I think that was a guy from another forum @hollydolly , with the apartment. I remember Jim talking about his birdbaths... I could be wrong.

Also Jim did have a lady come in to pick up and make a few meals.


----------



## hollydolly (Dec 9, 2019)

RadishRose said:


> I think that was a guy from another forum @hollydolly , with the apartment. I remember Jim talking about his birdbaths... I could be wrong.


 yes you're  possibly right  RR...but I know Jim wasn't living in a mobile home...


----------



## Catlady (Dec 9, 2019)

I'm going to be less active on SF from now on because I've been spending too much time here ''debating'' and have been neglecting stuff and not doing my projects, like clearing out the garage and file cabinet and re-organizing a couple of closets.  Am not getting any younger and don't want to punish my daughter having to do it after I'm gone. 

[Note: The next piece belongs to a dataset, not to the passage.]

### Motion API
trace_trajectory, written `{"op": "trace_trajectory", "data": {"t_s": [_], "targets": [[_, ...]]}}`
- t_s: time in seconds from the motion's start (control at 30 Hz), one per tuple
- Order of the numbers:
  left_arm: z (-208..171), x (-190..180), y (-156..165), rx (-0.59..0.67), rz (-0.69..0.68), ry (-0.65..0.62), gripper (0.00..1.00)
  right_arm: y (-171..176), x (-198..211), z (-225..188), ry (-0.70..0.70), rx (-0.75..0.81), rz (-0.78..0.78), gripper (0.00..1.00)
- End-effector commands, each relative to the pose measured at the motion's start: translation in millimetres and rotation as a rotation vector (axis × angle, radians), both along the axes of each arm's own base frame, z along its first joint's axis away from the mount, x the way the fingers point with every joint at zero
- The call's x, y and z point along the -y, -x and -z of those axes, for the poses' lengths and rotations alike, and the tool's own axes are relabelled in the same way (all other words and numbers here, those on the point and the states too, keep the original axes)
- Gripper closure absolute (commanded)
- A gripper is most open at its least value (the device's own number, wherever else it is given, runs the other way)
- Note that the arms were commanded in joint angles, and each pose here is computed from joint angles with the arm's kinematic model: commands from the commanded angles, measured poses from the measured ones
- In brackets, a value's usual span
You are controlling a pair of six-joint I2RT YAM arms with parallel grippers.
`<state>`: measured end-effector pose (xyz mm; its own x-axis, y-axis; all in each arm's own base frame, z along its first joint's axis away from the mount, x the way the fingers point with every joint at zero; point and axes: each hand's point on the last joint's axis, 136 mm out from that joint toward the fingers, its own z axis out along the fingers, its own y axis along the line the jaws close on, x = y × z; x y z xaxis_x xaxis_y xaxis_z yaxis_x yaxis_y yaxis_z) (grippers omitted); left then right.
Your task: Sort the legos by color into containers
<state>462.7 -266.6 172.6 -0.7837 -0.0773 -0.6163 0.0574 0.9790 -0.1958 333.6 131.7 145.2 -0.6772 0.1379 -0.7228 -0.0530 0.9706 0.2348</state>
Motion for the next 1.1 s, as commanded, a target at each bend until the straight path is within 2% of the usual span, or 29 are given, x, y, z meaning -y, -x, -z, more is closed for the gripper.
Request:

So, don't worry about me (those who might care), but I will do, and hope you guys do it too, write a note for my daughter and leave it in my ''In case of death'' envelope in my little safe to come to SF and post that I am gone.  I will give her log in info and also have a note to contact my pen pal.  This AZ Jim quandary has really bothered me.  Hope he's okay, but he was so depressed that I doubt it.


----------



## RadishRose (Dec 9, 2019)

hollydolly said:


> yes you're  possibly right  RR...but I know Jim wasn't living in a mobile home...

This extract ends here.